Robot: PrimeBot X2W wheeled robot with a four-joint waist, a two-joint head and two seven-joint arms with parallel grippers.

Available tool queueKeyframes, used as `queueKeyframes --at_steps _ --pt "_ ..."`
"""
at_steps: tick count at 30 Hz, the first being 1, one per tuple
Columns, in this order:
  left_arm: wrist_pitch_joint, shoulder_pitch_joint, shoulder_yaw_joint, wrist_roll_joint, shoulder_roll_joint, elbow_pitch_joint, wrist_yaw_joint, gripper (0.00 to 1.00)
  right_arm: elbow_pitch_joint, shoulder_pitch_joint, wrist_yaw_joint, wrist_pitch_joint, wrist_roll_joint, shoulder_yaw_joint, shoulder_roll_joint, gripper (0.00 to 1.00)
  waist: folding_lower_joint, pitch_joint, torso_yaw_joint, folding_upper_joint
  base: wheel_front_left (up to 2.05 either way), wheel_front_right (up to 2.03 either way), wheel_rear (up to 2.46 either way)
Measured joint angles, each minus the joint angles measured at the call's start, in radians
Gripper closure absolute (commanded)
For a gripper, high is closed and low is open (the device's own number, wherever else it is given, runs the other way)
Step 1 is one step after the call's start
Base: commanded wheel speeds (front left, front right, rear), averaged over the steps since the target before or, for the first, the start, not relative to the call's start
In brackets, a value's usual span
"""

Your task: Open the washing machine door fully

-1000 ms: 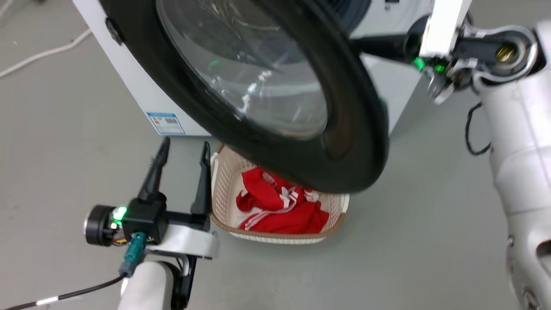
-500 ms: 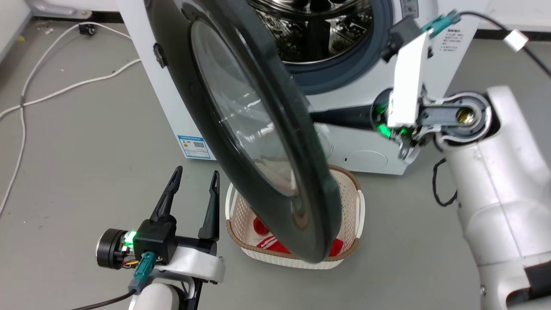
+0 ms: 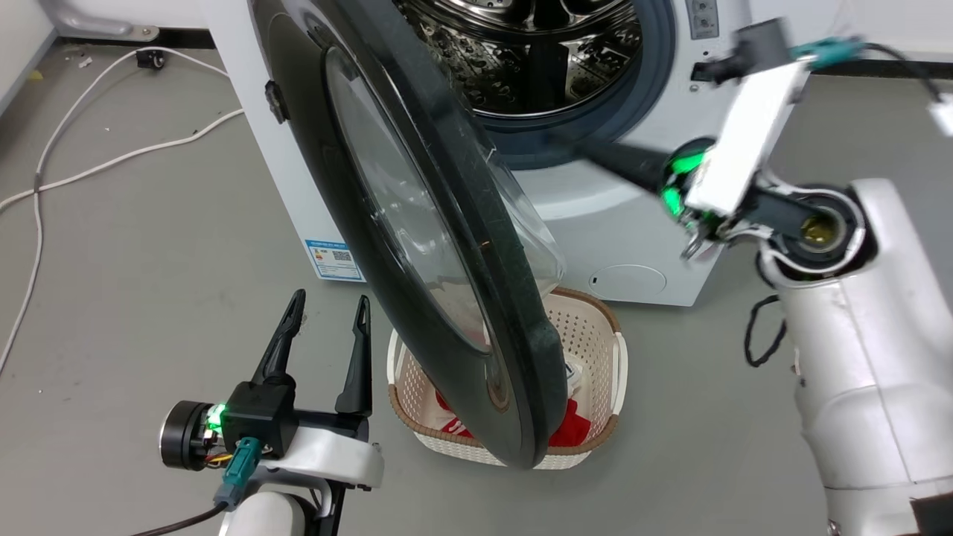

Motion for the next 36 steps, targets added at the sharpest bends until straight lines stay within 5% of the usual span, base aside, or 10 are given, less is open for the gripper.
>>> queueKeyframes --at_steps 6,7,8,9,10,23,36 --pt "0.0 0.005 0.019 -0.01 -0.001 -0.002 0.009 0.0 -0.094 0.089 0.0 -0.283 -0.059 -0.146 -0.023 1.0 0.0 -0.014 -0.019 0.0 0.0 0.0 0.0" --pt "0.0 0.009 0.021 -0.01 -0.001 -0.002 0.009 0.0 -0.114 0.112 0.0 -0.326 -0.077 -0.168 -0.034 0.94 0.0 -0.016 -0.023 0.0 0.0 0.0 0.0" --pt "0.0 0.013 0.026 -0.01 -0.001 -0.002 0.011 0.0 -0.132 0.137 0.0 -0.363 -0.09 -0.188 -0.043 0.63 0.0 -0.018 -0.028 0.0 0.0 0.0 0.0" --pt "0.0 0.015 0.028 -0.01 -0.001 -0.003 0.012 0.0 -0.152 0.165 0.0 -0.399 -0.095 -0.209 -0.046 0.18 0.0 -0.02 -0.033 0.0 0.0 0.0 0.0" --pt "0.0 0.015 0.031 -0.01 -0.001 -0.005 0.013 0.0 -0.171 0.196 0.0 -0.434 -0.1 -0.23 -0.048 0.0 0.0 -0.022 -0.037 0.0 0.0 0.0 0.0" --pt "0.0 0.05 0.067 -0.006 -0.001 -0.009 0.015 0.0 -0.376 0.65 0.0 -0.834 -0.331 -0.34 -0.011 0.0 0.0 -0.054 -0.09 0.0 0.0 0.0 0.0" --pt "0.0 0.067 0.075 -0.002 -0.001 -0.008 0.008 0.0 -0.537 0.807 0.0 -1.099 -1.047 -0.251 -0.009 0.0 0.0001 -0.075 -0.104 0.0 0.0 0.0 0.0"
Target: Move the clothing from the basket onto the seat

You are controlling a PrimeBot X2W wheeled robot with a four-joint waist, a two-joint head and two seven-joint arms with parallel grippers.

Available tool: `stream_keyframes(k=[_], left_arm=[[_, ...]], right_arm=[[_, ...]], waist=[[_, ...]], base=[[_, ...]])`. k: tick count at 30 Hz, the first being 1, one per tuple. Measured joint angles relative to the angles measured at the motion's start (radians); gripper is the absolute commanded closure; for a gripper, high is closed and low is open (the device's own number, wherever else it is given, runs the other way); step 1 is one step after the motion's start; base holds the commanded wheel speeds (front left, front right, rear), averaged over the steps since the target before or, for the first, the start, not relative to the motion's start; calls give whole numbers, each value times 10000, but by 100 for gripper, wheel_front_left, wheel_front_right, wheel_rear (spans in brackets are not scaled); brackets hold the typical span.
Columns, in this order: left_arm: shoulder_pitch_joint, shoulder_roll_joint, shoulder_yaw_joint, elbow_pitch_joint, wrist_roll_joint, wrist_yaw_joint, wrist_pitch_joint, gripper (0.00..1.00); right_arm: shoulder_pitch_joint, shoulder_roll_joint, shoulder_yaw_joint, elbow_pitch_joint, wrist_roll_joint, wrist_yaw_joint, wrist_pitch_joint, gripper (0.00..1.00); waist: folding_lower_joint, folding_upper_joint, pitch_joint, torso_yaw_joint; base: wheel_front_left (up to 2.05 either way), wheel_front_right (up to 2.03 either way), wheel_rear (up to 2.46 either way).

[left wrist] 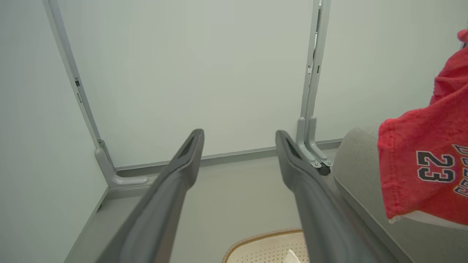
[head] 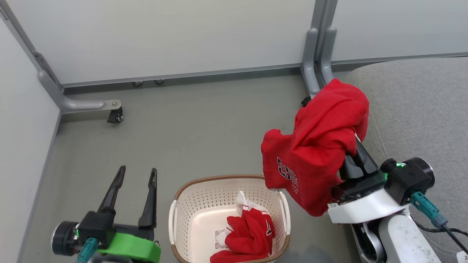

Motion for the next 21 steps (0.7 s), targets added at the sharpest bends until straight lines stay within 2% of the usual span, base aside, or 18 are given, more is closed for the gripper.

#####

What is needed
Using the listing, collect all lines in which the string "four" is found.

Result of the task
Robot: PrimeBot X2W wheeled robot with a four-joint waist, a two-joint head and two seven-joint arms with parallel grippers.
You are controlling a PrimeBot X2W wheeled robot with a four-joint waist, a two-joint head and two seven-joint arms with parallel grippers.

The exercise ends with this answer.